Im Laufe der Zeit wird man merken, dass man um einen portablen Recorder nicht herumkommt, da man diesen immer dabei haben kann und damit auch ordentliche Ergebnisse erzielen kann. Aktuell gibt es zudem mehrere Anbieter, die sehr gute Stereo-Aufsteckmikrofone für Smartphones im Katalog haben. Diese besitzen die Möglichkeit mit 24Bit und 96kHz in professioneller Qualität aufzunehmen.

Absolute Pflicht beim Kauf eines portablen Recorders ist es, einen extra Windschutz zu kaufen.

Zwar werden eigentlich alle Geräte mit einem Schaumstoff-Windschutz geliefert, jedoch ist dieser bei Außenaufnahmen nicht zu empfehlen. Hier sollte man lieber auf ein professionelles Windschutzfell zurückgreifen.

Hat man die Möglichkeit auf AB-Vergleiche, sollte man diese nutzen und umsetzen. Der Windschutzvergleich ist ein schöner Anfang in einer langen Reihe von Versuchen und Fehlschlägen. Man sollte sich jedoch nie von Fehlern aufhalten oder unterkriegen lassen, sondern als nächsten Schritt die Fehleranalyse und die Problemlösung angehen.
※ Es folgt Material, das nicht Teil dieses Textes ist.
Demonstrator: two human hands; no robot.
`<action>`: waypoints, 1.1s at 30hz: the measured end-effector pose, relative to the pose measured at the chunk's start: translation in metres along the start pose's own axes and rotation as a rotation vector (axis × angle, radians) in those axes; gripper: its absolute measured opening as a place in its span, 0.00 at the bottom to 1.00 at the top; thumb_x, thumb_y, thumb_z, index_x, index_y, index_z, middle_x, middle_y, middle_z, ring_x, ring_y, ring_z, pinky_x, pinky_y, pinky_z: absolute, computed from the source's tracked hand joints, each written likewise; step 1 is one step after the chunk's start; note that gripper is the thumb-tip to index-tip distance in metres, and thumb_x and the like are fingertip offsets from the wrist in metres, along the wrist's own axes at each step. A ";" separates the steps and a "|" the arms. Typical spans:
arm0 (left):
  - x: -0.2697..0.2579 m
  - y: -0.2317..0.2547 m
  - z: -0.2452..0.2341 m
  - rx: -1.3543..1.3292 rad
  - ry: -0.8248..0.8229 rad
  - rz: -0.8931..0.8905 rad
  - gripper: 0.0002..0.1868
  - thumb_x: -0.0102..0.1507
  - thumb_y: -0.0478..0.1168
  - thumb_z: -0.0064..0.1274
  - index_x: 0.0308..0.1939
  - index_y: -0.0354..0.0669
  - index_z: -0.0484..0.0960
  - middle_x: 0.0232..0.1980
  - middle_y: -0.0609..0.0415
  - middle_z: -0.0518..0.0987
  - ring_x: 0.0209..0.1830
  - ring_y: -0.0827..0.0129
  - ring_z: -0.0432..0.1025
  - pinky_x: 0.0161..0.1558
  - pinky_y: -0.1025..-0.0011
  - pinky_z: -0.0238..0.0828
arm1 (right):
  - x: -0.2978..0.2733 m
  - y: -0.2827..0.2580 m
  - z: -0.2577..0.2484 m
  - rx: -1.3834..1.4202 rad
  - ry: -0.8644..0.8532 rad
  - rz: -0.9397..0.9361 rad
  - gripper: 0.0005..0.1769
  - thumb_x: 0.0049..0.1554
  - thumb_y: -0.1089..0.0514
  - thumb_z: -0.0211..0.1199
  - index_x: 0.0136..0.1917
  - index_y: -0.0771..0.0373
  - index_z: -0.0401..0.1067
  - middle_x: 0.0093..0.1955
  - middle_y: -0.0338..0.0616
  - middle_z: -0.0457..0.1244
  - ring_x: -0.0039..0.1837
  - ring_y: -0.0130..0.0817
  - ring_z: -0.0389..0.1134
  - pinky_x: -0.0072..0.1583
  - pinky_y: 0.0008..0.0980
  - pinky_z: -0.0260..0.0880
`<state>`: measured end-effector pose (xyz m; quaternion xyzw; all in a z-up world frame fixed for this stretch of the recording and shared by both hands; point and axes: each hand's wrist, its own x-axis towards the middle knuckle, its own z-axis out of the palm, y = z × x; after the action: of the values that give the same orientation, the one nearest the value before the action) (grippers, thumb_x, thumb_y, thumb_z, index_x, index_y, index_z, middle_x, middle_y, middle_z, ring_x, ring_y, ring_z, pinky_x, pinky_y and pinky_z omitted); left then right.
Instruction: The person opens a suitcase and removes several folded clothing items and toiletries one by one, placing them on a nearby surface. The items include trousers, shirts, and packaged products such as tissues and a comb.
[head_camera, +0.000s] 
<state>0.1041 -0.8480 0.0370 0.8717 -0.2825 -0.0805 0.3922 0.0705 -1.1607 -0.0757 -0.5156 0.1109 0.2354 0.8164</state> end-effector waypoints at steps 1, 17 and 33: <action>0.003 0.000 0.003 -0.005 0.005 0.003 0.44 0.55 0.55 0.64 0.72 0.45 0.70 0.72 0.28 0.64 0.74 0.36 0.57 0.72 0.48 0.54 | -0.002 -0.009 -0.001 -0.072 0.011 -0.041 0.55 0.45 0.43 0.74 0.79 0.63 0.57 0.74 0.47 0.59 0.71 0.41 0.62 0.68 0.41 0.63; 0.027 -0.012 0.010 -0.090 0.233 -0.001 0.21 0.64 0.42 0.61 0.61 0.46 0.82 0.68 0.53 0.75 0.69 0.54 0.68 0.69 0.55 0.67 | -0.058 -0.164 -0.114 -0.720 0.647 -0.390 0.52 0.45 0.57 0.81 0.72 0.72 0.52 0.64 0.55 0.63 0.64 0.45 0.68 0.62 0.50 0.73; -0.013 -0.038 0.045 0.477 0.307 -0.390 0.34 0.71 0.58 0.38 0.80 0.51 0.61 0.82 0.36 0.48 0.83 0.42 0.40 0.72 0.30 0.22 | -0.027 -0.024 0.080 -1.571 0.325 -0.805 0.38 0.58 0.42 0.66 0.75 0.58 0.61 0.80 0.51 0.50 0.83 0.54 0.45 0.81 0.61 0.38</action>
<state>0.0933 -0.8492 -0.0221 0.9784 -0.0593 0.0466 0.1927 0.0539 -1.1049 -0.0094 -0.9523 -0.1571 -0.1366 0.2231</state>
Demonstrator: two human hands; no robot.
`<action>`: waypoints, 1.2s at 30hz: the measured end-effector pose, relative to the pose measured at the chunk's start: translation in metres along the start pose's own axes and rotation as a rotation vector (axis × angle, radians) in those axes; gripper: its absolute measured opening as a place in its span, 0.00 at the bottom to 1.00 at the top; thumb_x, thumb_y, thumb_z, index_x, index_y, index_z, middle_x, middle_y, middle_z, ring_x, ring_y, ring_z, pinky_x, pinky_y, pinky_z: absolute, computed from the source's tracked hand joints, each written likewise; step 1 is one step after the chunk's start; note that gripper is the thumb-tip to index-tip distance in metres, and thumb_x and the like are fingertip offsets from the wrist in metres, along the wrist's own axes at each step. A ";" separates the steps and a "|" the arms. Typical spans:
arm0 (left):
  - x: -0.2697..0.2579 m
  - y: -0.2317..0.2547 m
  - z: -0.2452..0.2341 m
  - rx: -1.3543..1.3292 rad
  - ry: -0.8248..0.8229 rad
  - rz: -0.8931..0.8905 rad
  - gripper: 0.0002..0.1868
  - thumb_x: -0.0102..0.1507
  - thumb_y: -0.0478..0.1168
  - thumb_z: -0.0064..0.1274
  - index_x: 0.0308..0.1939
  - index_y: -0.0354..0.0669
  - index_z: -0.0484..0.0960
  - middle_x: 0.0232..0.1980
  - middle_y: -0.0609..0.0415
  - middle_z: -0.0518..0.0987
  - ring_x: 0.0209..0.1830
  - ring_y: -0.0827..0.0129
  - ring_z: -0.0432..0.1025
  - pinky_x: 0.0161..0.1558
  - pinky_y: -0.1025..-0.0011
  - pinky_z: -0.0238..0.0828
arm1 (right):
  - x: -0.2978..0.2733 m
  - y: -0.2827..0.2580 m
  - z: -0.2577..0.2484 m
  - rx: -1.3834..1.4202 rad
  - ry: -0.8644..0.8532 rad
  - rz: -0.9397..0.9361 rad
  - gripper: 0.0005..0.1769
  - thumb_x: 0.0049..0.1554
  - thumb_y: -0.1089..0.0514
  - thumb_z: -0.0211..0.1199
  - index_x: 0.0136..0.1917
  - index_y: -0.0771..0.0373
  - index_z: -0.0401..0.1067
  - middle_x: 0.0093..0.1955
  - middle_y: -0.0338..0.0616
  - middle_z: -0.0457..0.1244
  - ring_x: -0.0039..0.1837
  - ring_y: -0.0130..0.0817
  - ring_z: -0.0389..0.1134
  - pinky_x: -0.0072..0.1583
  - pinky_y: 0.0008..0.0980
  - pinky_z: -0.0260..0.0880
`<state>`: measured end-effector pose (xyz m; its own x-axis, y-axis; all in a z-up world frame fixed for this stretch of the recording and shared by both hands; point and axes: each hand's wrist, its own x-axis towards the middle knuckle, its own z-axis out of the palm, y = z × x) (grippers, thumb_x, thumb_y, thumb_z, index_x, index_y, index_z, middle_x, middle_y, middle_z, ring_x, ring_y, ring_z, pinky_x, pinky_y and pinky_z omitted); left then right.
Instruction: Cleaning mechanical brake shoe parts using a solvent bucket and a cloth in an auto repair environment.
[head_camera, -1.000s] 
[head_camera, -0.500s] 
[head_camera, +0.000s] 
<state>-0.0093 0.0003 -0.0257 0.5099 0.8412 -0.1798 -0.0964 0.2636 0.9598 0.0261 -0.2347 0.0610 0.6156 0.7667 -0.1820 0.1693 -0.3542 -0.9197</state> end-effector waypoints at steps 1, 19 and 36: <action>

Beim Recorder-Kauf sollte man sich bewusst sein, in welchen Bereichen er vorrangig eingesetzt wird. Werden lediglich die eingebauten Mikrofone gebraucht oder möchte man später auch externe anschließen? Besitzt der Mikrofonanschluss eine Phantomspeisung für Kondensatormikrofone? Was sind die Formate, die der Recorder ausgibt und welche benötige ich? Wie sollte die Auflösung der Dateien sein? Wo und wofür wird das Material verwendet? Wie groß und schwer sollte der Recorder höchstens sein, damit er mich nicht stört, wenn ich ihn bei mir führe?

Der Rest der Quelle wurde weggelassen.